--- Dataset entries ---
========================
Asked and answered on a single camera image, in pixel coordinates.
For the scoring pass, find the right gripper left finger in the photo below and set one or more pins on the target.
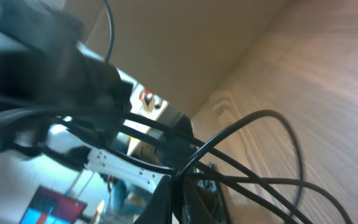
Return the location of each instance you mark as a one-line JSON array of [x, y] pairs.
[[159, 208]]

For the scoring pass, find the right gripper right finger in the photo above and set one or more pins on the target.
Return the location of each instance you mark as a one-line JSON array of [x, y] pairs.
[[200, 203]]

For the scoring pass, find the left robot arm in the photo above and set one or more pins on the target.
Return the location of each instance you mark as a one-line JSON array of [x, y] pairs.
[[54, 100]]

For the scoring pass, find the computer monitor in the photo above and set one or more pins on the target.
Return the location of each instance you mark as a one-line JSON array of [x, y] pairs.
[[48, 206]]

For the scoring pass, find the brown cardboard wall panel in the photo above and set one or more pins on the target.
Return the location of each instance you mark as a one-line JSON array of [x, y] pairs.
[[181, 50]]

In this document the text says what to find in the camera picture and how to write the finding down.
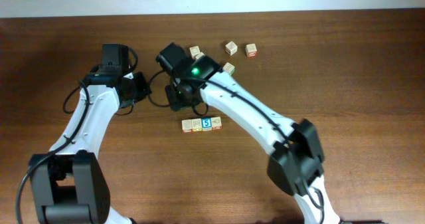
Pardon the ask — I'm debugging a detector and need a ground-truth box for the blue 5 wooden block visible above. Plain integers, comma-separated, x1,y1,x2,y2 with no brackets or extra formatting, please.
201,118,213,132

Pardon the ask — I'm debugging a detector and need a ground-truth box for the plain top wooden block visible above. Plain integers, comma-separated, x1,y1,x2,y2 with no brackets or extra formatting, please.
189,46,201,58

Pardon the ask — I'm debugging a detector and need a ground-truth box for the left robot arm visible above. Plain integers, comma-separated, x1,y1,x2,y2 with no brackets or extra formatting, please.
23,44,149,223

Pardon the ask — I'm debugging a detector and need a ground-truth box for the red striped wooden block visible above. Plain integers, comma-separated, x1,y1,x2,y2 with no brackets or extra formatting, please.
225,41,238,56

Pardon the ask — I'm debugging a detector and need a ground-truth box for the green B wooden block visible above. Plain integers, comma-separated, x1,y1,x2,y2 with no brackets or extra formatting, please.
181,119,193,133

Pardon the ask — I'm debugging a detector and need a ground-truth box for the red lightbulb wooden block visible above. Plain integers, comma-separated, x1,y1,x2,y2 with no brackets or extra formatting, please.
211,116,222,130

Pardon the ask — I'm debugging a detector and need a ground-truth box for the red X wooden block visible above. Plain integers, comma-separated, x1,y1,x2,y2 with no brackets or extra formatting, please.
191,118,203,132

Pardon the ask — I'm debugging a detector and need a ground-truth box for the red U wooden block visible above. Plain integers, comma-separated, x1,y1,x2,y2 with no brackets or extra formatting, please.
245,43,258,57

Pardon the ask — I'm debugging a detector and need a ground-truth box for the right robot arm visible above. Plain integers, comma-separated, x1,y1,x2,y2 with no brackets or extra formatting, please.
156,43,341,223

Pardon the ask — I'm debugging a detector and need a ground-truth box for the green-sided wooden block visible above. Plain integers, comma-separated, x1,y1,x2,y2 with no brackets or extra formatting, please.
222,62,235,76

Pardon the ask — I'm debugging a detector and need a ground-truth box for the tilted wooden block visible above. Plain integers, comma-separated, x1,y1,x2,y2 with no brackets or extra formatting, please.
195,52,205,60

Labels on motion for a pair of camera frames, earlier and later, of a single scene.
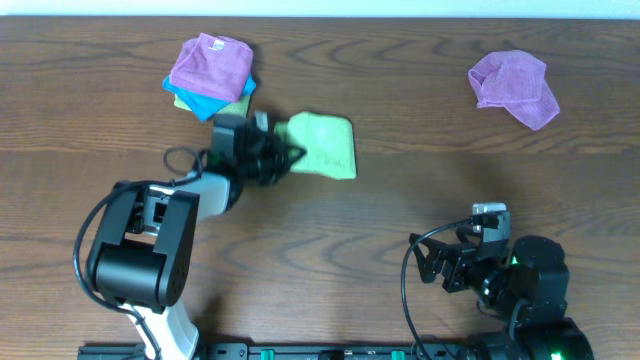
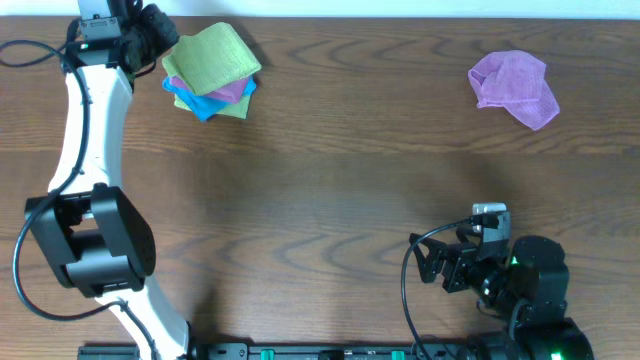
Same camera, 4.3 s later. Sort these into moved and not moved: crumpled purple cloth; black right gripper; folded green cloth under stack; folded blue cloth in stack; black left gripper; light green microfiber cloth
Moved: black left gripper; light green microfiber cloth
Not moved: crumpled purple cloth; black right gripper; folded blue cloth in stack; folded green cloth under stack
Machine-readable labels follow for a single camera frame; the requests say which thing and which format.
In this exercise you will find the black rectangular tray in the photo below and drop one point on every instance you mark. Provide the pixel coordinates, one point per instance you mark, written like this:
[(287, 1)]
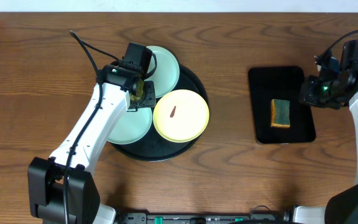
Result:
[(279, 83)]

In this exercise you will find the mint plate with red stain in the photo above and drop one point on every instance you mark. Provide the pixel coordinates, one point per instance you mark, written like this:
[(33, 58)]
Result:
[(167, 71)]

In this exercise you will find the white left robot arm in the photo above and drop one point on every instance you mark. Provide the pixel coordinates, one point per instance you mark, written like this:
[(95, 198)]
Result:
[(61, 188)]

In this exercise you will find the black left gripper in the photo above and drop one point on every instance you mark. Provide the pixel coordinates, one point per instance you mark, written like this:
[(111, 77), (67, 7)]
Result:
[(146, 96)]

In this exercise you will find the yellow plate with stain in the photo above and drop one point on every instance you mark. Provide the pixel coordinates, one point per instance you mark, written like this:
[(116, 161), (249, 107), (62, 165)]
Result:
[(181, 116)]

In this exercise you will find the orange green scrub sponge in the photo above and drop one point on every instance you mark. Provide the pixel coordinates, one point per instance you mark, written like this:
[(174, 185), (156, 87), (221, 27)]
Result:
[(280, 113)]

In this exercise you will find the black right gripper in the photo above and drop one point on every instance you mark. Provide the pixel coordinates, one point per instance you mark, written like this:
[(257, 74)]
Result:
[(306, 94)]

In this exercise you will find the round black tray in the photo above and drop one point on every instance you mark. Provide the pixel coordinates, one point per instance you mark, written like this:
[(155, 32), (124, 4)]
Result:
[(152, 146)]

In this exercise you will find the plain mint green plate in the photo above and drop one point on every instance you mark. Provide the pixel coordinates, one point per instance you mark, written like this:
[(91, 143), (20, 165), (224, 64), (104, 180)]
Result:
[(131, 127)]

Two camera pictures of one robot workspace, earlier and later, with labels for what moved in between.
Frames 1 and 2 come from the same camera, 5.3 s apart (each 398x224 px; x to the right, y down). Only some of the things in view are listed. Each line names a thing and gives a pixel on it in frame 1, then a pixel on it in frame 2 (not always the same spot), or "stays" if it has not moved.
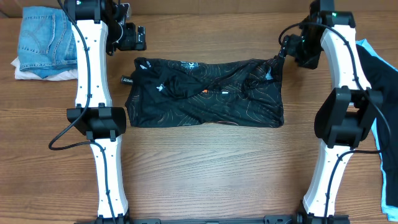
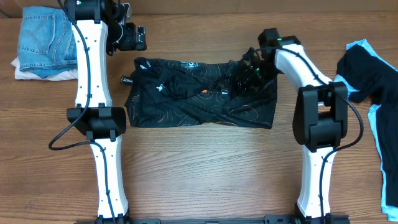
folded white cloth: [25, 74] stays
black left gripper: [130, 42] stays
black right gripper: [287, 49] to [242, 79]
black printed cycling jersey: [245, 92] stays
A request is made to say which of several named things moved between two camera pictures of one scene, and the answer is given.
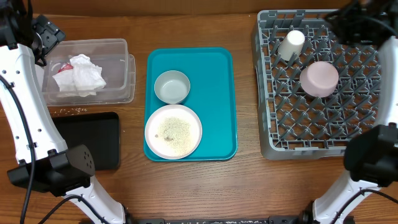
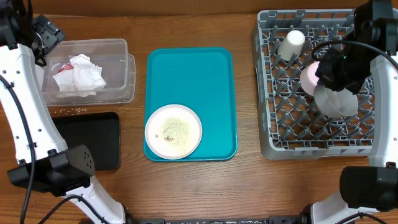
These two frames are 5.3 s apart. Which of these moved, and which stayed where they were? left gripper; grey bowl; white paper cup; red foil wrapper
Moved: grey bowl
Stayed: white paper cup; left gripper; red foil wrapper
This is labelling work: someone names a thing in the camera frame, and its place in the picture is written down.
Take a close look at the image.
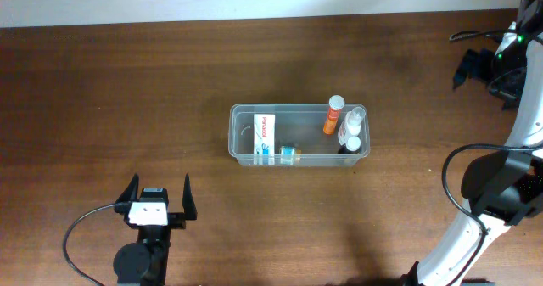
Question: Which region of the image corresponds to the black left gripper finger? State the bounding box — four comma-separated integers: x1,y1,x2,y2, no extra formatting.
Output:
114,173,139,213
182,174,198,221

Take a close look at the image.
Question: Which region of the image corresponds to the white green medicine box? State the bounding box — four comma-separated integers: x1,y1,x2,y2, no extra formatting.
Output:
253,114,276,165

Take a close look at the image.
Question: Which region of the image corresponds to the small gold-lidded balm jar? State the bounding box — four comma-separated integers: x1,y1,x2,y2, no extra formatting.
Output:
279,145,302,165

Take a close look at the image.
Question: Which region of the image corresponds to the white lotion bottle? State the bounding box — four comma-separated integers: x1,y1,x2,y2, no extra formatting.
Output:
338,107,366,146

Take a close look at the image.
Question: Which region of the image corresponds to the orange vitamin tube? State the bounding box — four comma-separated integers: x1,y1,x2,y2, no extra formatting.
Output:
323,95,345,135

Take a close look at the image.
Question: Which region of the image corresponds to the dark bottle white cap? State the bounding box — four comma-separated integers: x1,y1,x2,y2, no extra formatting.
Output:
338,136,361,154

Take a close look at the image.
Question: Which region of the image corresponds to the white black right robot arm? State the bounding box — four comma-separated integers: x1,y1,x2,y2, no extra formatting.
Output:
400,0,542,285

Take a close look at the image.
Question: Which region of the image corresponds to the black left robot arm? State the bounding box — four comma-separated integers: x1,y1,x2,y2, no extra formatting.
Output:
113,175,198,286

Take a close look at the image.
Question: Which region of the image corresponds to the clear plastic container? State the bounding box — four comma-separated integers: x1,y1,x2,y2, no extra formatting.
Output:
228,104,370,167

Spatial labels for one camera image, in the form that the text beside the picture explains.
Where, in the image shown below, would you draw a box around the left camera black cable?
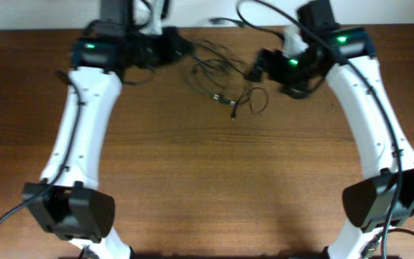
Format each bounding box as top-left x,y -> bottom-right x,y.
0,70 -> 86,259

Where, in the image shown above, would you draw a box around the black usb cables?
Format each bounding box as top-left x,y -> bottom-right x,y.
181,17 -> 270,121

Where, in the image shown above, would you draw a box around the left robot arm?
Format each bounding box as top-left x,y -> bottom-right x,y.
22,1 -> 193,258

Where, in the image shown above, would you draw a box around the right camera black cable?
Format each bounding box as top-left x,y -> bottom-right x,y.
235,0 -> 414,259

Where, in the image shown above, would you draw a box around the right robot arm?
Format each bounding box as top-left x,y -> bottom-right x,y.
245,1 -> 414,259

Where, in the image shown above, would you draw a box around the camera black cable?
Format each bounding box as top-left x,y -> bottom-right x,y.
0,70 -> 86,259
235,0 -> 414,259

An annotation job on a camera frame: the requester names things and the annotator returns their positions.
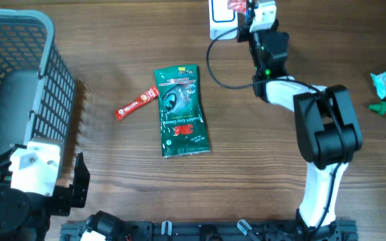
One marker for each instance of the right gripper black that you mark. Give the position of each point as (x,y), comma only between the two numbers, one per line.
(241,32)

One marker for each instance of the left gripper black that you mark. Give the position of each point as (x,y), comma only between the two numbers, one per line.
(74,195)

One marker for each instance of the red packet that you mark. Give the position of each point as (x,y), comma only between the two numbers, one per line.
(239,6)

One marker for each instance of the red stick sachet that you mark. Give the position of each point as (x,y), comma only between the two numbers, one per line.
(139,102)

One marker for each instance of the green 3M gloves packet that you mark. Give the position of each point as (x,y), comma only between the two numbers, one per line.
(182,126)

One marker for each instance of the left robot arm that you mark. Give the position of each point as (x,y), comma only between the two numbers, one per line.
(29,194)

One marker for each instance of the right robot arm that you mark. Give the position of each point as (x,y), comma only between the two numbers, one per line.
(327,132)

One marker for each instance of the white barcode scanner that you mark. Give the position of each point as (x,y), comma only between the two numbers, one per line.
(221,18)

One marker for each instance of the grey plastic mesh basket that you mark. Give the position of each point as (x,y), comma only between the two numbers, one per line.
(37,90)

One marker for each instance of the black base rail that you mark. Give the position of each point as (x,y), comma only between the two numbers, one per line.
(213,231)

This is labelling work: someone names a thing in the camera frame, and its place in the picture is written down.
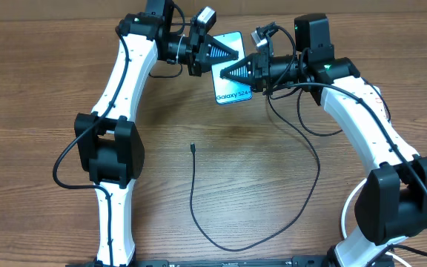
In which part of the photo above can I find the Samsung Galaxy smartphone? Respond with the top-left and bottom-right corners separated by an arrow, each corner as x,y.
210,30 -> 254,106

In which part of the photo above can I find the black USB charging cable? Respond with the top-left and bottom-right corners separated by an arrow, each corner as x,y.
189,85 -> 348,253

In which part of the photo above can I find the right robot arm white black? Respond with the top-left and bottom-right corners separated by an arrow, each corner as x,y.
220,13 -> 427,266

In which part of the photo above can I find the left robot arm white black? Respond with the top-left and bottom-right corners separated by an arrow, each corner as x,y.
74,1 -> 239,266

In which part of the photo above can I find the white power strip cord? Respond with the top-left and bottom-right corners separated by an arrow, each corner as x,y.
340,177 -> 413,267

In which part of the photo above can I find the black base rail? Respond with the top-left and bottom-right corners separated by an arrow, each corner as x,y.
64,254 -> 396,267

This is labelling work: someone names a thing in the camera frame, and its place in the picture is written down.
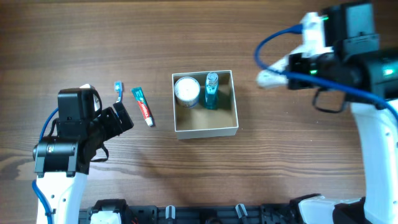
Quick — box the green red toothpaste tube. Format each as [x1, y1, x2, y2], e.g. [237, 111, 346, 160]
[131, 87, 154, 127]

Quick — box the white cardboard box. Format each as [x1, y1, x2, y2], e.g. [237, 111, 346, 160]
[171, 70, 239, 140]

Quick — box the blue mouthwash bottle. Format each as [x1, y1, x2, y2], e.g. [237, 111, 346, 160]
[205, 72, 219, 110]

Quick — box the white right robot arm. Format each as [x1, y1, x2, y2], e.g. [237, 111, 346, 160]
[285, 1, 397, 223]

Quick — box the white wrist camera, right arm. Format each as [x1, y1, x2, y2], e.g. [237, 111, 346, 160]
[300, 12, 333, 58]

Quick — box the white wrist camera, left arm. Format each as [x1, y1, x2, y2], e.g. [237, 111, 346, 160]
[80, 83, 101, 113]

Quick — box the white wrist camera, arm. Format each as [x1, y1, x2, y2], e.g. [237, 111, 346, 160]
[300, 12, 333, 58]
[80, 83, 101, 113]

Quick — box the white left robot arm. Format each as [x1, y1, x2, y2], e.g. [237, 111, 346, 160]
[32, 88, 134, 223]

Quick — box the blue toothbrush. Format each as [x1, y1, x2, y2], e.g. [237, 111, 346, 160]
[114, 81, 123, 103]

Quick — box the cotton swab jar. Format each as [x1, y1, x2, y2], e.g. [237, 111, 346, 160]
[174, 77, 201, 108]

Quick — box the white cream tube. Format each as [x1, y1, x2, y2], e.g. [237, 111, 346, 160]
[256, 43, 308, 90]
========================
--- Problem details ---
Go through the entries. Report every line that contains the word "shown".

--- Task result ---
Where, in the image shown below, would you draw a box around the left camera black cable?
Where, in the image shown above, would you draw a box around the black usb cables?
Where, in the image shown above, would you draw a box around the left robot arm?
Where, in the image shown above, would you draw a box around the right camera black cable?
Where, in the image shown above, would you draw a box around the right robot arm?
Where, in the image shown above, would you draw a box around the camera black cable?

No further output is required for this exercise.